Usually something I’ve heard recently.
Almost always when I’m doing something repetitive like walking or doing dishes.
Sometimes tunes pop into my head triggered by a name or something somebody said.

cage's avatar

It happens to almost everyone.
It’s simply a lapse in you short term memory.
Say if you go an listen to a song before you leave the house. It’s the last dominant thing you’ll hear. It sort of gets passed through into long term memory whether you want it to or not, and it stay in the short term because there’s nothing of that kind to replace it.

Interestingly it doesn’t happen to dogs because their short term memory works differently to ours.

Bluefreedom's avatar

Yes, and the worst part is, sometimes I get a certain song in my head that I DON’T want there for any reason and it won’t go away no matter how hard I try to distract myself. In cases like this, I’ll go find a music source at my earliest opportunity and try to listen to other music to drown out the one in my head making me insane.

Harp's avatar

Pachelbel’s Canon has been my almost constant companion for over a year now. I used to like it. Now, not so much.

GAMBIT's avatar

Constantly it is how I deal with life. When I go home I put on my “space helmet” (earphones) and let “Scotty beam me up”. When I am listening to a good song my troubles go away. Music is therapy for me and a good tune left in my head can help me through the day.

Grisson's avatar

Usually putting on earphones an listening to something else will cure an earworm for me.

@cage I dunno. I heard my dog woofing out the tune to ‘It’s a Small World After All’.

jbfletcherfan's avatar

There’s a song we sang this Christmas at our concert called “Hot Chocolate”. I CAN’T get it out of my head. I love it! If you’d like to hear it, go to jwpepper.com. type in ‘hot chocolate’ for the key word. When it comes up, scroll about half way down the page & click on Mp3 audio. It’ll load & play. It’s a great song. I think I’ll still be singing it in July! We had such a fun time singing it.

Critter38's avatar

I’m not sure if others have had this experience, but I’ve spent a bit of time in very remote places for sometimes several months in a row with no music whatsoever.. That’s when it gets really interesting, because there is no external musical stimulus and sometimes the songs that pop up aren’t ones you particularly liked, and often you haven’t heard them since you were a kid…and as you say sometimes they’re from cartoons or tv ads etc..

So absolutely. My experience is the less music you hear, the more music you hear…
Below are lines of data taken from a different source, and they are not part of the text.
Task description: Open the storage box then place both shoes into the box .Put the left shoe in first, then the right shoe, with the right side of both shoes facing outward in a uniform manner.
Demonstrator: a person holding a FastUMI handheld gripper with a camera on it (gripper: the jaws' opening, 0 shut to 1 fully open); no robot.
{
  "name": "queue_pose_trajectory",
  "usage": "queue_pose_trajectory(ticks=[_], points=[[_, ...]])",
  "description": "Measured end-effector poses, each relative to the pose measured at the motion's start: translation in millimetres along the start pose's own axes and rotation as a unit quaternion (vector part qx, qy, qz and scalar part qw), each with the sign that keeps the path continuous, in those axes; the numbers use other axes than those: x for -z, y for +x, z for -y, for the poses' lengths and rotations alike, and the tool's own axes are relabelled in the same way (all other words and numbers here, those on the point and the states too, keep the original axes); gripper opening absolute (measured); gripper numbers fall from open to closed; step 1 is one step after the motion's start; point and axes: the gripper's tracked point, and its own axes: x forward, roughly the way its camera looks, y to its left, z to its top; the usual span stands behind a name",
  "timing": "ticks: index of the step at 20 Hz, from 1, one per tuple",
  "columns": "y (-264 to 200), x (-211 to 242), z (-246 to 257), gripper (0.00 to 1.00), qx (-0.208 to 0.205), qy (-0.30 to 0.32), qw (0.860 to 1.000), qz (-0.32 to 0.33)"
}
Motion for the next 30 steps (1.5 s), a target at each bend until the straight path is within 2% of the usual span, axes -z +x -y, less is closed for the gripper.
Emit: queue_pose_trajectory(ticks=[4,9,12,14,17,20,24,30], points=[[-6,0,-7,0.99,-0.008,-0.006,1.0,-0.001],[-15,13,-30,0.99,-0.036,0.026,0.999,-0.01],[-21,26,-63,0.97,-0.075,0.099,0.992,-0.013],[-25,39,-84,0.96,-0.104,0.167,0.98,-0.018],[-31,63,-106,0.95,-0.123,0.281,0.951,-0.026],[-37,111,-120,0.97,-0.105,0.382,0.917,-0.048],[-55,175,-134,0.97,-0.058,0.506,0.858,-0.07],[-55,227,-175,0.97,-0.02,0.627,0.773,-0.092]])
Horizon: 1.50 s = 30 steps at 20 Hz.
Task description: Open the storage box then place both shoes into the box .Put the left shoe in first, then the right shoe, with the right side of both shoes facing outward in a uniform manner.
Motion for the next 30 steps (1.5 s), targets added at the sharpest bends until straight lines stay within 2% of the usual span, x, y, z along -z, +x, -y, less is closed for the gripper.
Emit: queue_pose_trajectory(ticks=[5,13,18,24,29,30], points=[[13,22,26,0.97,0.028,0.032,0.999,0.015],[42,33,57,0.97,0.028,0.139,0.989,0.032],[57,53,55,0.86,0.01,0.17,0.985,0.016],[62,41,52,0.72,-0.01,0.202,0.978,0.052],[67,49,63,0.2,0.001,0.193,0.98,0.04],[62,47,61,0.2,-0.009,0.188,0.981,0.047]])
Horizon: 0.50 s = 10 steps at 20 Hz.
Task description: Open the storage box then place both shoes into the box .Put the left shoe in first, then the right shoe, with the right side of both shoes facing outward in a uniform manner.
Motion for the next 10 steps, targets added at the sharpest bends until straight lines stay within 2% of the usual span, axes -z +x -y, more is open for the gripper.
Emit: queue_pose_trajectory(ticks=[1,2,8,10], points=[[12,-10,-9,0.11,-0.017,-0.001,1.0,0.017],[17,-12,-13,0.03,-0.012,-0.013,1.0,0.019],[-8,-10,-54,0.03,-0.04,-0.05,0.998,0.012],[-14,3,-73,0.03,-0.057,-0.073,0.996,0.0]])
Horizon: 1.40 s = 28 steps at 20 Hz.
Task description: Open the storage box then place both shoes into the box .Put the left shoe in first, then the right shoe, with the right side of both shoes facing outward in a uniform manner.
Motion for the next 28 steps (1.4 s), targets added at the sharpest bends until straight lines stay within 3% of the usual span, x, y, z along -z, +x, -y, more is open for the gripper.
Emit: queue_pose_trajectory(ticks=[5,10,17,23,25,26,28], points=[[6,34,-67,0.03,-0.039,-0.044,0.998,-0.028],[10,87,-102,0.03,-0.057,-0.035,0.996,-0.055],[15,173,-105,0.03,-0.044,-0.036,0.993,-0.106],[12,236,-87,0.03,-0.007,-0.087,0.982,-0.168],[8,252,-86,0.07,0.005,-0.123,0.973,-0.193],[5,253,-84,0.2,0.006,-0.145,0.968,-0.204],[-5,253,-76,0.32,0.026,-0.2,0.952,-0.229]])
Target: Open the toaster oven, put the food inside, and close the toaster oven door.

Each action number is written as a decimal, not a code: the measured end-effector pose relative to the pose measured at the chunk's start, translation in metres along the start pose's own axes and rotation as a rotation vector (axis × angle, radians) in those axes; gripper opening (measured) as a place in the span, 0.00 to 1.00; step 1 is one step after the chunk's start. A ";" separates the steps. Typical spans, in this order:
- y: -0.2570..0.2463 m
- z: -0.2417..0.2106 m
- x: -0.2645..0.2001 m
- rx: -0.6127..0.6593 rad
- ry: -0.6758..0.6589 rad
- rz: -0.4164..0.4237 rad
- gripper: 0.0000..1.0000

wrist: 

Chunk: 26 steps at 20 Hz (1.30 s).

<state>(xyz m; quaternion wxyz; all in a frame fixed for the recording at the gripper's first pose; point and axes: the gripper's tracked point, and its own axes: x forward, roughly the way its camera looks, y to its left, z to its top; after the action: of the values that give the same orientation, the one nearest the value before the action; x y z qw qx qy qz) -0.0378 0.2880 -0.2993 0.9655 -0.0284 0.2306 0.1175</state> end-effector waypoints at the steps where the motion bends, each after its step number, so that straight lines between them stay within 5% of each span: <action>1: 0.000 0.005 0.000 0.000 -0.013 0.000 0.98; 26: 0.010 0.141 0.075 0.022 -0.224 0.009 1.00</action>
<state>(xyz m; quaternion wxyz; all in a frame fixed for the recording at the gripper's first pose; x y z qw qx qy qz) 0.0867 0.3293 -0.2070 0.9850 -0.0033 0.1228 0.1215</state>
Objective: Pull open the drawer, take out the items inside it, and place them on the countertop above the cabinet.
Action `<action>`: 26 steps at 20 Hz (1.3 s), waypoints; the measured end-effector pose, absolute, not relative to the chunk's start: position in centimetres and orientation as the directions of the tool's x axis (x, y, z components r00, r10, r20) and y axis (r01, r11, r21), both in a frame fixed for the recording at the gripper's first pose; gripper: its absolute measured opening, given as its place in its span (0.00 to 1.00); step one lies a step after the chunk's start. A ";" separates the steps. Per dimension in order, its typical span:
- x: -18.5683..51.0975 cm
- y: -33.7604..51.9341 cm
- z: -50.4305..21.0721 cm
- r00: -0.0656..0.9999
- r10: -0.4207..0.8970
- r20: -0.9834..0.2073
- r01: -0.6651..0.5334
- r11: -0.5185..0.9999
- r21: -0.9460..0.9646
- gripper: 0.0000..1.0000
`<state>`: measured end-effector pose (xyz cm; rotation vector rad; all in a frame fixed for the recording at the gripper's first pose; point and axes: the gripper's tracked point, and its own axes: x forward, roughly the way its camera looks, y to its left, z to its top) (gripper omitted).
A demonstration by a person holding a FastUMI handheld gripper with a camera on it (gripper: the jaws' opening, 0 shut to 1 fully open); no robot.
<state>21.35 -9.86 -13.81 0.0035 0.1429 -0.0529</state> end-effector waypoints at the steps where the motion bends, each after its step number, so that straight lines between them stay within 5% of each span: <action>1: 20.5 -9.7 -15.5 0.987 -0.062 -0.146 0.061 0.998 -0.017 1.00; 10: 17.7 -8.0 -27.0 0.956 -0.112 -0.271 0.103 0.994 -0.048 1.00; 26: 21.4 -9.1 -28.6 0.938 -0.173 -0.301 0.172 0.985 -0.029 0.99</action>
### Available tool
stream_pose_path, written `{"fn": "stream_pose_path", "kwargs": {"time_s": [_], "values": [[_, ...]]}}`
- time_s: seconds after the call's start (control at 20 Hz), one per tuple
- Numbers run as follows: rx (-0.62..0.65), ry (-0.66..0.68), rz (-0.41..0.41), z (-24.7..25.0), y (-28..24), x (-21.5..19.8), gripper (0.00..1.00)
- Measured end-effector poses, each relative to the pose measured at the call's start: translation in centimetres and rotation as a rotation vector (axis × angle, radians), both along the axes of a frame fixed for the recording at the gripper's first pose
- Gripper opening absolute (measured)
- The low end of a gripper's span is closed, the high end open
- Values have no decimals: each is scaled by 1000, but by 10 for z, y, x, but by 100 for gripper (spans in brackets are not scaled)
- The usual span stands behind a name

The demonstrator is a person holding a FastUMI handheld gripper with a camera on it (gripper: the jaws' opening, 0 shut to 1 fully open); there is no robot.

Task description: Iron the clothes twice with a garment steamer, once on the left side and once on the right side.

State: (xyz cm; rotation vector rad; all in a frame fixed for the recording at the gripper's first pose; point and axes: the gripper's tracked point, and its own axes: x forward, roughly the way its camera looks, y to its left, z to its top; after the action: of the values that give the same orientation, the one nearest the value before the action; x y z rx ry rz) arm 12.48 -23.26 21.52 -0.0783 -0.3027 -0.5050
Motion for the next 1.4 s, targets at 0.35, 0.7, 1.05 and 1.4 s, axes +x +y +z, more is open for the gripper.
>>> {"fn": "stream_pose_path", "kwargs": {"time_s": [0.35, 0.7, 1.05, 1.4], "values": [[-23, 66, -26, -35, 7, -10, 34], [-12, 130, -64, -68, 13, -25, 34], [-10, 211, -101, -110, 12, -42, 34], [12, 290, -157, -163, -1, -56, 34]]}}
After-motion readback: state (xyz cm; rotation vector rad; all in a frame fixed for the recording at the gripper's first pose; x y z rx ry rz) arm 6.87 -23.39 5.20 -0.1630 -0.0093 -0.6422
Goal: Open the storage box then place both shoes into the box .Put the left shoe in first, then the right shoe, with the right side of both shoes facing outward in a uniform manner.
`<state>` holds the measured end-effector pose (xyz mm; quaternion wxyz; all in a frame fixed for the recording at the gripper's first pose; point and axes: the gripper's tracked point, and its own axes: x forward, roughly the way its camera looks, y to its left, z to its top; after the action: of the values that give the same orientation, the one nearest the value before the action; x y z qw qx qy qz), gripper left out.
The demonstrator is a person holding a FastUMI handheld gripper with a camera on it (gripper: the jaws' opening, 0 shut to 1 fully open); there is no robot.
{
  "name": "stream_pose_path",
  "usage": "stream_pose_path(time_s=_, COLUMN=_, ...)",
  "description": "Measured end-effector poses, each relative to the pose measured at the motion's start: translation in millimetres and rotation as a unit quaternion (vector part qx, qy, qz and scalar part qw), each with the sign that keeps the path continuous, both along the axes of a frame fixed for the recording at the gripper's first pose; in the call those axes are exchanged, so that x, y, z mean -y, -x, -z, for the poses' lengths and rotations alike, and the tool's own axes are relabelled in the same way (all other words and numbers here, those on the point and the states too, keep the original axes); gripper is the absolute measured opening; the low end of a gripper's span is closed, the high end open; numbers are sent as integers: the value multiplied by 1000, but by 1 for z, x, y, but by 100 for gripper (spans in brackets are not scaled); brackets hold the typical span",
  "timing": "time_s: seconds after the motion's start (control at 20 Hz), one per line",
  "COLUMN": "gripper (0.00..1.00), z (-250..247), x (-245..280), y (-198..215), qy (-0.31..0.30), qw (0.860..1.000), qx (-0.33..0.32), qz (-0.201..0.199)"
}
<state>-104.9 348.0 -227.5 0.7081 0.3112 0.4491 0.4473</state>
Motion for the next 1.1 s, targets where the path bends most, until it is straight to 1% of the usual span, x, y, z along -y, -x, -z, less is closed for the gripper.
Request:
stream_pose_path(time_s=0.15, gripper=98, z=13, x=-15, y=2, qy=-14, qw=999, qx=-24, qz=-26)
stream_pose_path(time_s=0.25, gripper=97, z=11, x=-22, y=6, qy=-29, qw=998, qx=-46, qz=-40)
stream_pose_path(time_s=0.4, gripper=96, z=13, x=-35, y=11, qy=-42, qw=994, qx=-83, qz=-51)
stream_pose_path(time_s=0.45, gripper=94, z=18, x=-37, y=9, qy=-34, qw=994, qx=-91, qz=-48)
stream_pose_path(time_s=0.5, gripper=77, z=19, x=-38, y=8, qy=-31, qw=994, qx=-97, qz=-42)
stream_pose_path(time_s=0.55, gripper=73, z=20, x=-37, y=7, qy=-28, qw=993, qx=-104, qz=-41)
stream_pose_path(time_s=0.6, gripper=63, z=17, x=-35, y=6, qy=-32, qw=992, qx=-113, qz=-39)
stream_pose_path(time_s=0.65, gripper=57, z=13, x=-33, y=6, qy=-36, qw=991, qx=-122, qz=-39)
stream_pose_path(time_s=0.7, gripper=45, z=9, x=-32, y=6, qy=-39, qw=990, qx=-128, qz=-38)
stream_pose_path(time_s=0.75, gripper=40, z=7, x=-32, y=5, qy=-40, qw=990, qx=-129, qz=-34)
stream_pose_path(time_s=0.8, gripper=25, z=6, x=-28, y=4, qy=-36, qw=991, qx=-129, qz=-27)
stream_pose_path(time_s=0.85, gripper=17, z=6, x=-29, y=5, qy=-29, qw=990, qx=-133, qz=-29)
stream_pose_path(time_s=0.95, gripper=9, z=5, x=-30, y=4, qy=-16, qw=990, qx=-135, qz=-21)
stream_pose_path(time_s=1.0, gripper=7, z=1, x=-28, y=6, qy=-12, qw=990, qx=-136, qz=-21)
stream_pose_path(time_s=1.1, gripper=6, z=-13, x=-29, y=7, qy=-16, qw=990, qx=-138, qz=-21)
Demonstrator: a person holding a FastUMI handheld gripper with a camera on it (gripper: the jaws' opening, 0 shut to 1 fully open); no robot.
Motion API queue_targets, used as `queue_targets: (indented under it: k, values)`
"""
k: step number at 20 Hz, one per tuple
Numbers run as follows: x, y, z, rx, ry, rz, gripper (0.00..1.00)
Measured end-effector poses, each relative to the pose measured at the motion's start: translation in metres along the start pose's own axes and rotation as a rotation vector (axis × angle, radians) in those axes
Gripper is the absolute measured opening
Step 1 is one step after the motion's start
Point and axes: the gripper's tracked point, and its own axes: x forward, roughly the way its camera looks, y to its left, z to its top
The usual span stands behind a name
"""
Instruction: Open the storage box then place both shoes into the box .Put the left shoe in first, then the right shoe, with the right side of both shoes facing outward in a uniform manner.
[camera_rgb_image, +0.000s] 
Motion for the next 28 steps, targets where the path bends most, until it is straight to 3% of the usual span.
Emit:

Beethoven’ 9th often pops in, but so does the bananasplits themesong?, the vegemite tune (for fellow Aussies)?, and Bad Moon Rising by Creedence???..repeatedly…no idea why, never owned an album, came out before I was born I think…

wilhel1812's avatar

Allways, and it’s allways 2–4 songs at the same time!

loser's avatar

I’ve had the same Flock Of Seagulls song running through my head since Saturday! It’s driving me nuts!!! I guess I should be happy it’s not Pachelbel’s Canon, though…

augustlan's avatar

Every day. All. Damn. Day. Mostly it’s just in the background, which is annoying – but not terrible. In quiet moments, it can drive me absolutely ‘round the bend. Unless I am seriously exhausted, it is really distracting at bedtime. I have to drown it out by singing lullabies (loudly) in my head. I’ve often wondered if it’s not one of the reasons I can’t handle a lot of noise and chaos around me. The outside stimulation combined with the constant inside stimulation may just be too much for me.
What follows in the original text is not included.